Let's go through a specific example. I'm going to assume the struct I
showed before:
struct array_of_short
{
short* data;
size_t size;
size_t capacity;
};
Let's say that size == capacity == 100. Now for some reason my
algorithm decides it needs 2 more shorts. What do I do?
Today I call realloc similar to:
data = realloc(data, 3*capacity/2 * sizeof(short));
I.e. I up the capacity by 50% (or whatever growth factor you want to
use). Now under the hood lets say (and this is quite reasonable) that
the heap had already allocated 4 more bytes to data, and had another 64
bytes beyond that which it could have expanded that chunk in place. But
because my code is ignorant of the current heap structure in the
neighborhood of my pointer, the best thing I know to do is blindly ask
for a realloc expanding to 50 more shorts (assuming a 2 byte short for
this example). That in turn will trigger the heap to relocate my 200
byte array to another location.
If I had more access to the current heap structure, I could have known
that there was already room for two extra shorts allocated to me. I
could've avoided a call to realloc altogether.
Continuing along with this example: let's say instead of 2 more shorts,
my algorithm actually needed 10 more shorts. Here's my choices:
1. realloc for 10 more shorts.
2. realloc for a 50% bigger capacity.
Choice 1 risks the poor efficiency of an incremental growth strategy
(known performance problem).
Choice 2 completely wastes the 68 bytes that were sitting beyond my 200
byte buffer but had no way to find out about.
Wouldn't it be nice if I could:
A: Discover those extra 2 shorts that were allocated to me anyway.
B: Discover that I could expand in place by another 32 shorts without
the expense of relocating my array.
?
These seem like significant and obvious optimizations to me.
Indeed, I've coded them up and tested them.
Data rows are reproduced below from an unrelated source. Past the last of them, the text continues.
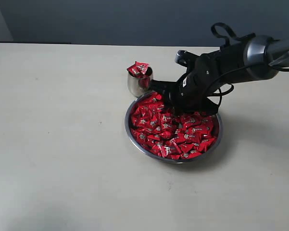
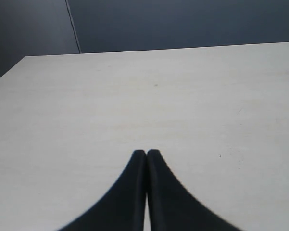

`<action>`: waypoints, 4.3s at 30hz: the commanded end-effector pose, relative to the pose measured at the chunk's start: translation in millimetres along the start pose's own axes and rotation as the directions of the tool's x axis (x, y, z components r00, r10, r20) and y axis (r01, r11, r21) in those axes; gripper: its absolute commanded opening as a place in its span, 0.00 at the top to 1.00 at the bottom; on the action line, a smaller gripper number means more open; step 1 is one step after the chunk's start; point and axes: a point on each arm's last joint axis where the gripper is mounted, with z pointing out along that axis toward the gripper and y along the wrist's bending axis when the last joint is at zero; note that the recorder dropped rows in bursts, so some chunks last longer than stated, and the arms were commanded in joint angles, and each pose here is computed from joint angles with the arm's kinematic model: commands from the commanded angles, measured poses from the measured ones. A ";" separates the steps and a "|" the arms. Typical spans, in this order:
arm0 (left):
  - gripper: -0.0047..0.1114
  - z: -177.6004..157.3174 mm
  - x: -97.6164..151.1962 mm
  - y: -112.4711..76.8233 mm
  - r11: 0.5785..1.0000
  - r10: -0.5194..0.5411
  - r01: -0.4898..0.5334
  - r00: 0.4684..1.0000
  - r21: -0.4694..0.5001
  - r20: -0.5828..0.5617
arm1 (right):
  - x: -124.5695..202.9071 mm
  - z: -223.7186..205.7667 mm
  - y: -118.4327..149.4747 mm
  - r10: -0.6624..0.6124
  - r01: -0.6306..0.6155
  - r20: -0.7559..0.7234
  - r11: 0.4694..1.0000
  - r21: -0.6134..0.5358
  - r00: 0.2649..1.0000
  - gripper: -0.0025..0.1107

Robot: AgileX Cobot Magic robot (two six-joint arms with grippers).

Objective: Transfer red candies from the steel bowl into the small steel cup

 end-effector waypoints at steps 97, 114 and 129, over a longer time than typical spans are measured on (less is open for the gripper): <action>0.96 0.1 0.6 -0.4 1.000 0.002 -0.002 1.000 0.007 0.008 | 2.3 -99.0 38.7 -0.483 0.487 -0.140 0.873 -0.007 0.864 0.98; 0.96 0.1 0.6 -0.4 1.000 0.002 -0.002 1.000 0.007 0.008 | -68.9 -86.8 74.4 -0.598 0.590 -0.223 0.800 -0.108 0.770 0.98; 0.96 0.1 0.6 -0.4 1.000 0.002 -0.002 1.000 0.007 0.008 | -92.1 -30.8 91.5 -0.620 0.612 -0.153 0.785 -0.100 0.770 0.98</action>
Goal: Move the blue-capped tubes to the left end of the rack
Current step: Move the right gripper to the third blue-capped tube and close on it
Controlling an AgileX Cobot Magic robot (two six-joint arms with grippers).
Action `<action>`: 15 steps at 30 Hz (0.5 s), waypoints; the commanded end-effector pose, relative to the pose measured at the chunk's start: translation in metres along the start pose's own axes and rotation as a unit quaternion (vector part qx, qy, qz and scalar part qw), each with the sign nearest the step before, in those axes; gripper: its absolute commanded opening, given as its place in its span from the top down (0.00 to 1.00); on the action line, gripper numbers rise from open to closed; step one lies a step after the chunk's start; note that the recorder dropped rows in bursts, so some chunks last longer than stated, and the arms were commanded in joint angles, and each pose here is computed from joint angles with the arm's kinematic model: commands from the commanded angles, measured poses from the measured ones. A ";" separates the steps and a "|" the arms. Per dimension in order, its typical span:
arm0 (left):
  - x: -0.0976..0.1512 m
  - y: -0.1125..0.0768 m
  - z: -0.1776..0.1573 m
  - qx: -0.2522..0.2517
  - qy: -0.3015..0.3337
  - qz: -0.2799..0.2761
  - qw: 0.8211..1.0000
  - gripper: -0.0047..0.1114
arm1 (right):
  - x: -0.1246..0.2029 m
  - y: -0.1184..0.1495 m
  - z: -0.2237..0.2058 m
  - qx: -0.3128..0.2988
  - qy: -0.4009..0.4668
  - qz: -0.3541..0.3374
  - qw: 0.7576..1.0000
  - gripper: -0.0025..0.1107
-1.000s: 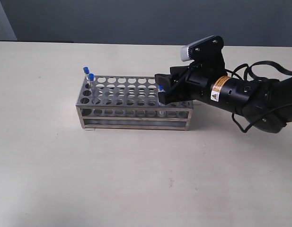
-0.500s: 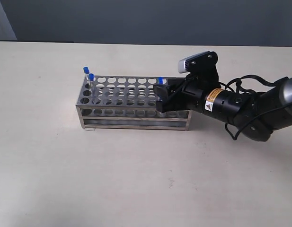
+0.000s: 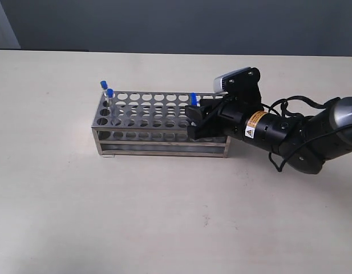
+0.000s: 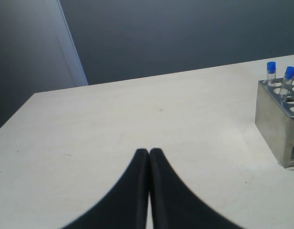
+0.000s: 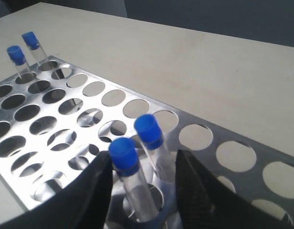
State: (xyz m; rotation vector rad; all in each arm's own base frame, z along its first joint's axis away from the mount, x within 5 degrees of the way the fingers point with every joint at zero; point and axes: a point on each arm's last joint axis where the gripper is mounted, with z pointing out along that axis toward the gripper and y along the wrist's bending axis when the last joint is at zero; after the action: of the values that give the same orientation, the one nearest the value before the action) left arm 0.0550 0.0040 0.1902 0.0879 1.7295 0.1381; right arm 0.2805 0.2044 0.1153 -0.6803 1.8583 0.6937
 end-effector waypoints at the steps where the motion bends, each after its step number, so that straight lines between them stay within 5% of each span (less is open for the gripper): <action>1: -0.002 0.000 0.000 0.005 -0.006 -0.001 1.000 0.96 | 0.003 -0.002 0.001 0.003 0.003 0.002 1.000 0.61; 5: -0.002 0.000 0.000 0.005 -0.006 -0.001 1.000 0.96 | 0.004 -0.002 0.001 0.007 0.005 0.015 1.000 0.63; 12: -0.002 0.000 0.000 0.005 -0.006 -0.001 1.000 0.96 | 0.004 -0.002 0.001 0.006 0.004 0.016 1.000 0.95; 15: -0.002 0.000 0.000 0.005 -0.006 -0.001 1.000 0.96 | 0.002 -0.001 0.000 -0.002 0.004 0.008 1.000 0.98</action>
State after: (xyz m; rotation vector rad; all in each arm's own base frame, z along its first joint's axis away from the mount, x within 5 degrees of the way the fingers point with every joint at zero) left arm 0.0550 0.0040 0.1902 0.0879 1.7295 0.1381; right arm 0.2814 0.2042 0.1140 -0.6465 1.8650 0.7073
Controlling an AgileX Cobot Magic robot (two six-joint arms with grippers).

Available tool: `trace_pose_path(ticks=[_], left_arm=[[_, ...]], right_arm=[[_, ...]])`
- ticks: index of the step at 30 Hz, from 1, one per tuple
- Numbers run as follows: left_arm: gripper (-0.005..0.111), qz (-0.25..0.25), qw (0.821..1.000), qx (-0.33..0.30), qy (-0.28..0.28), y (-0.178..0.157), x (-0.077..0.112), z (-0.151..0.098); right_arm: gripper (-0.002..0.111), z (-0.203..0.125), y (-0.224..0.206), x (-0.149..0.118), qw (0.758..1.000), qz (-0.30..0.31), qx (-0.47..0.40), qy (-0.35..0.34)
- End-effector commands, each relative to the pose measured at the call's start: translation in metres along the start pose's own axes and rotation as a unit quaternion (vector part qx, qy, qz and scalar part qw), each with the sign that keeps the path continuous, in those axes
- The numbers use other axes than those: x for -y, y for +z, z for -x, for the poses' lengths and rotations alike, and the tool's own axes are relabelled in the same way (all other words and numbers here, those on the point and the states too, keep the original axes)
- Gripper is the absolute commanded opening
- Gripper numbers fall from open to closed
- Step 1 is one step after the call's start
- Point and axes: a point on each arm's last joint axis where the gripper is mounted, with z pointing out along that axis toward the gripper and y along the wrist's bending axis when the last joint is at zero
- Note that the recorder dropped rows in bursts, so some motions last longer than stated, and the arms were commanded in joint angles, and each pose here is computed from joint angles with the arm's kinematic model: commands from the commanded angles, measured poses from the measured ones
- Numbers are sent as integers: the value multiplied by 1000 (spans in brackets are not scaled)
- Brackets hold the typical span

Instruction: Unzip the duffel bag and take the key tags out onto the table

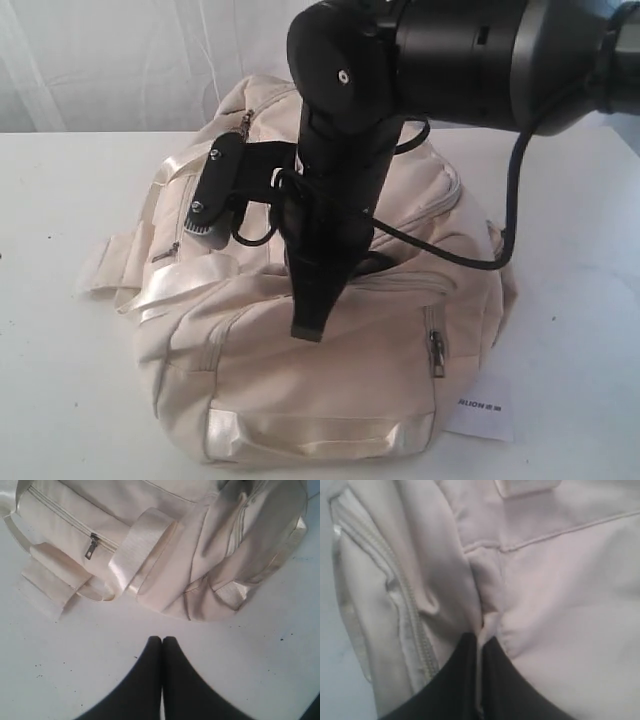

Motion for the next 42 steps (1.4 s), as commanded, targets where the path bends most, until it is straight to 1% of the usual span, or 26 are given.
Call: trace_pose_path(ticks=[1, 5, 10, 17, 20, 23, 25, 26, 28, 30, 33, 34, 35, 36, 37, 38, 39, 40, 41, 42], left_arm=[[0, -3, 1000, 1, 5, -1, 1, 1], [0, -4, 1000, 0, 5, -1, 1, 0], [0, -4, 1000, 0, 5, -1, 1, 0], [0, 1, 1000, 2, 6, -1, 1, 1], [0, 18, 1000, 11, 6, 6, -3, -1], [0, 46, 998, 33, 0, 23, -9, -4], [0, 63, 996, 50, -26, 35, -16, -3], [0, 70, 995, 56, -41, 42, -20, -1], [0, 69, 995, 43, -53, 57, -28, 4], [0, 49, 997, 8, -60, 74, -38, 13], [0, 0, 996, -58, -68, 99, -54, 36], [0, -28, 991, -94, -86, 119, -72, 51], [0, -40, 989, -101, -99, 127, -83, 59], [0, -63, 985, -96, -125, 140, -105, 75], [0, -74, 984, -85, -141, 147, -118, 82], [0, -86, 979, -40, -182, 156, -140, 96], [0, -89, 975, -18, -204, 163, -150, 101], [0, -90, 970, 8, -227, 178, -163, 107], [0, -89, 971, 18, -223, 186, -168, 108], [6, -102, 976, 30, -189, 201, -168, 111]], right_arm=[[0, -22, -5, 17, 992, -74, -98, 7], [0, -40, -16, 33, 989, -97, -100, 53], [0, -77, -19, 54, 982, -101, -120, 109], [0, -121, -18, 72, 966, -121, -167, 154], [0, -125, -19, 74, 957, -129, -163, 203], [0, -124, -20, 72, 954, -124, -151, 228], [0, -122, -20, 70, 953, -111, -138, 247], [2, -121, -20, 69, 952, -107, -134, 253], [8, -120, -20, 68, 951, -103, -130, 263], [17, -120, -22, 67, 948, -101, -123, 277], [38, -120, -27, 65, 945, -102, -113, 289], [49, -120, -36, 63, 944, -105, -99, 297], [52, -120, -41, 63, 942, -110, -92, 303], [54, -122, -54, 61, 939, -121, -75, 312], [53, -123, -60, 59, 937, -126, -68, 318], [53, -126, -74, 56, 932, -140, -46, 330], [53, -127, -79, 55, 930, -147, -33, 335], [53, -128, -92, 52, 925, -161, -7, 343], [53, -129, -97, 51, 923, -167, 4, 346], [53, -130, -104, 49, 920, -174, 21, 350]])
Given the right underlying
allocation interface one can achieve very decent performance increases
with very little effort. It won't make your code 10 times faster. But
it sure is an easy way to gain say 15% while minimizing heap
fragmentation and thrashing.
But it is only easy if you have the right allocation interface. Indeed
today the only way to achieve this type of optimization in C is to write
your own malloc/realloc/free functions (adding to the interface as
appropriate). Anyone who's written these functions (I have) knows that
this exercise can't be labeled easy.
-Howard
.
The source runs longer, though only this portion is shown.